Tuesday, April 04, 2006

Interview with Leonardo Padura

Leonardo Padura Fuentes is the internationally acclaimed author of several novels including the “Havana Quartet”, a series of detective novels featuring Havana police Inspector Mario Conde. The latest installment, available in English, in that series is Havana Red. Havana Red was awarded the Dashiell Hammett prize for detective fiction in Spain in 2004. Adios Hemingway, the next Mario Conde mystery, is due out this month. Padura lives in Havana, Cuba.

PA: Do you favor the detective/crime fiction genre? If so, why?

LP: I remember that back in 1977, when I wrote the first book review that I had published in a magazine, it was a commentary on a crime novel. Since that time, when I was a liberal arts student at the University of Havana and wasn’t even dreaming of being a fiction writer, I was already very close to the crime novel, dark, detectivesque, or whatever you want to call it, but at the same time I was developing my preferences for the approaches of authors such as Hammett and Chandler. Then, in the 80’s, I was the critic “par excelence” of the Cuban-authored crime novel, and was also sketching out my interests. I did not like the majority of those Cuban crime or spy novels, but what was lacking was “literature,” perhaps because there were too many very obvious political intentions, almost typical of socialist realism. For this reason, back in 1990, when I emerged from a period of six years during which I did practically nothing but journalism—I had written my first novel in 1984, Horse Fever (Fiebre de caballos), a story of love and initiation – I had decided to write a crime novel and I had several objectives. Among these were, it had to be very Cuban, but not resembling those crime novels that I had criticized; that it should be a crime novel, but only in appearance, because I was more interested in the literary aspect than in any kind of mystery; that it should have Hammett and Chandler as models, but also authors who I had been reading in those years, such as Vazques Montalban, Chester Himes, Jean Patrick Manchette and many other non-crime-novel authors.

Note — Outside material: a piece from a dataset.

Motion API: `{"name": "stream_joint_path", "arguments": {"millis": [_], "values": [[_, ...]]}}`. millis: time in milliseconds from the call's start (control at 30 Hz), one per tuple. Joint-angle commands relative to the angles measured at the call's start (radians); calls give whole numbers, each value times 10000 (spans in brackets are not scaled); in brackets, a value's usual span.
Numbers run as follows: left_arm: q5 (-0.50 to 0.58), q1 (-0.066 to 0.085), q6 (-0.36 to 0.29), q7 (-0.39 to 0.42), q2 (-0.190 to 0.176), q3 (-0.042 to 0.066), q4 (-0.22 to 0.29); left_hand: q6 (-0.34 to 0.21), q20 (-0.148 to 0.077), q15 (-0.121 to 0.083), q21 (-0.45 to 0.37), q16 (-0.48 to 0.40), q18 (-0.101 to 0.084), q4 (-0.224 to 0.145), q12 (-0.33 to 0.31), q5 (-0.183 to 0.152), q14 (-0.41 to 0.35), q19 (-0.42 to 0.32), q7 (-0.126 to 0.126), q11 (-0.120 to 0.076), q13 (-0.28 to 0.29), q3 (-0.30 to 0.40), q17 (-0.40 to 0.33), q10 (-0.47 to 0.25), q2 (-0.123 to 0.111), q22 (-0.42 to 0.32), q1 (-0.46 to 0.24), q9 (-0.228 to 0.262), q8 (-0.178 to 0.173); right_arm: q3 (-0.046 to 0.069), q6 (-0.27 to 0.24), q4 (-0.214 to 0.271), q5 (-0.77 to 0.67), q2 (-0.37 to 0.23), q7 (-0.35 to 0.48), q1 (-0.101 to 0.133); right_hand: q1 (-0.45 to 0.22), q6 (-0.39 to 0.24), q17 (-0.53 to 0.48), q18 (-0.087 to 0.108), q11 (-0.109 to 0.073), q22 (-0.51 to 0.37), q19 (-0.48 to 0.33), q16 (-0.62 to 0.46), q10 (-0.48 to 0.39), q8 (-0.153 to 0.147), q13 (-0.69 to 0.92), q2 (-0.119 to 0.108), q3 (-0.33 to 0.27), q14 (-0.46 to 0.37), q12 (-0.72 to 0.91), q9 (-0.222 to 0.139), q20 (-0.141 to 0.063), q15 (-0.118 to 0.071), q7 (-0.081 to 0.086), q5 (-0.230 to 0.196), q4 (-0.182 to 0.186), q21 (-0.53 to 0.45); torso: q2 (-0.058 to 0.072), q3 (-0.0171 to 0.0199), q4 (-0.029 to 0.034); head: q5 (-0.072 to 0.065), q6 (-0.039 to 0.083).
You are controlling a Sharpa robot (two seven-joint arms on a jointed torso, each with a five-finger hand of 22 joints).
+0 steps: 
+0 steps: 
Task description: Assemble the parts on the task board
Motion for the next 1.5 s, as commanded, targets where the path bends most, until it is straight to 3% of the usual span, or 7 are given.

My decision to write that novel, which I titled Past Perfect (Pasado Perfecto) and which was first published in 1991 had several purposes, but the greatest was that, being a crime novel, it should also be a social novel, because I believe that one of the virtues of this genre is that one can utilize it in any way one wishes, as long as it [does not] violate the known rules of what one is doing. The “dark” novel can take one directly to the darkest corners of a reality, of a society, while always maintaining something that is very important to me: the possibility of communicating with readers. That is why I like the police-type novel so much – I call my novels “false crime novels,” because the crime novel structure is only a pretext to get to other places – and being that I have practiced it so much: of my eight novels, six are police-type, even though I must recognize that my most ambitious book, The Novel of my Life, is a novel of intrigue in which there are no cadavers, even though there are some mysteries.